- [TASK BRIEF]
Reproduce, exactly, the lines of the material below from the line containing "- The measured" through the line containing "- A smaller", with both end lines included and nothing else.

┌─ EXERCISE MATERIAL

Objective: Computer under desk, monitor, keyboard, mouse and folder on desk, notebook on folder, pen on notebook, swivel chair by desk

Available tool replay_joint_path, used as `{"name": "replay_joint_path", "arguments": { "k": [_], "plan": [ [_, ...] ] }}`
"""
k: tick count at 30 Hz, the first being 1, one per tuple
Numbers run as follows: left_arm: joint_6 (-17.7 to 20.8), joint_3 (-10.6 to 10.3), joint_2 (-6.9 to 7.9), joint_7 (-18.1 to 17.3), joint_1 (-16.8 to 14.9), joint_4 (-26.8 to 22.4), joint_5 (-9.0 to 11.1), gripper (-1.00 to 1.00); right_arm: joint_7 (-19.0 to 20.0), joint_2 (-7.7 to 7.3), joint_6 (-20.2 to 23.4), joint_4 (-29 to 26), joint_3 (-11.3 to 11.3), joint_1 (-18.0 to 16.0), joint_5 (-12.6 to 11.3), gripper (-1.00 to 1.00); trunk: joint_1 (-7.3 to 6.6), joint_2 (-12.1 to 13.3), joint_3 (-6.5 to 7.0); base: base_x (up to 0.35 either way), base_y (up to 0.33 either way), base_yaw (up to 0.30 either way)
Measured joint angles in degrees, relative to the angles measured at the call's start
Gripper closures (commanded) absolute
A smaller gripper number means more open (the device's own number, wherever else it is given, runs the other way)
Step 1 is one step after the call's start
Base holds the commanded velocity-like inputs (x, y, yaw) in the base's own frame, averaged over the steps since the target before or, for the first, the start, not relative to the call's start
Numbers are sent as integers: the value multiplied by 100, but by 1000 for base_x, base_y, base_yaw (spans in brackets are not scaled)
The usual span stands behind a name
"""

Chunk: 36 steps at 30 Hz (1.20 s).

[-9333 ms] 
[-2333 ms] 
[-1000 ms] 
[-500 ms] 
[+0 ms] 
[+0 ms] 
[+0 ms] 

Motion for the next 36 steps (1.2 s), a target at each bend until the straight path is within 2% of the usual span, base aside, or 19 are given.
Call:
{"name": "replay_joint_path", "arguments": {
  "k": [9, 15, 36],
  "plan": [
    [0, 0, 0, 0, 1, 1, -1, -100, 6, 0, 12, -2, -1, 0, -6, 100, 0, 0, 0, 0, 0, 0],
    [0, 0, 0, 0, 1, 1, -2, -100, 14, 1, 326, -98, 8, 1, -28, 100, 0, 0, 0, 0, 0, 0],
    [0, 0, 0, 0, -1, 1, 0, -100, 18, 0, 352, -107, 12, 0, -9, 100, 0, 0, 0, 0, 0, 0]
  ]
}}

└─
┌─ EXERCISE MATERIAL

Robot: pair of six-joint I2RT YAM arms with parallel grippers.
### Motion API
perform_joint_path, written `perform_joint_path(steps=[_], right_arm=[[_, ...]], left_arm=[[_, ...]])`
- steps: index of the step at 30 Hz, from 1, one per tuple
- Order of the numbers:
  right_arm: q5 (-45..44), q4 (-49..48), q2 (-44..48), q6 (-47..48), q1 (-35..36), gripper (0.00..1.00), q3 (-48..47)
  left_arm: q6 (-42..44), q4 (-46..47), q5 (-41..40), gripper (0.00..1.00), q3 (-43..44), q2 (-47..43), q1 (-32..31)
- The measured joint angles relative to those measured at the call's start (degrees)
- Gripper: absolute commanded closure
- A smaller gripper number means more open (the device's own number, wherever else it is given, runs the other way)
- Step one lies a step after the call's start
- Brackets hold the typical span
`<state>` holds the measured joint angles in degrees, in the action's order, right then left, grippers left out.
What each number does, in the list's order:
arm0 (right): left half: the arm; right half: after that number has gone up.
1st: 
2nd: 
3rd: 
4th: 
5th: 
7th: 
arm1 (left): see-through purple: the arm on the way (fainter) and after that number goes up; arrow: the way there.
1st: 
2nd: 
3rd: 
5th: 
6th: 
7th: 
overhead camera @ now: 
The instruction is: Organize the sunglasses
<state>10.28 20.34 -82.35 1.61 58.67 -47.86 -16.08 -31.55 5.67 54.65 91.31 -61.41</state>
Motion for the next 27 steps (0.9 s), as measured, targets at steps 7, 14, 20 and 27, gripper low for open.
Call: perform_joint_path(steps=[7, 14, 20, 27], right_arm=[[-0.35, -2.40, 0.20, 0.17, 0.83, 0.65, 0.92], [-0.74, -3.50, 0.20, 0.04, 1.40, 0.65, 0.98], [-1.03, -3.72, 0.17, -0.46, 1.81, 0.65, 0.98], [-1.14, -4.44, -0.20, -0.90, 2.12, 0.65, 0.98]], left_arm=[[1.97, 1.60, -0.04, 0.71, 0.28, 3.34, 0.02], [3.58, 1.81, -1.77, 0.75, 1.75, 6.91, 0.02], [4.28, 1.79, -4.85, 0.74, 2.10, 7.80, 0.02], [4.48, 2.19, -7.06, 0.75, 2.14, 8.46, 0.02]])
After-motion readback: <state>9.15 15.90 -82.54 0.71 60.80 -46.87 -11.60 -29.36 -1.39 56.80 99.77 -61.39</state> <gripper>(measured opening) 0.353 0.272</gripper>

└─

- [ANSWER BOX]
- The measured joint angles relative to those measured at the call's start (degrees)
- Gripper: absolute commanded closure
- A smaller gripper number means more open (the device's own number, wherever else it is given, runs the other way)

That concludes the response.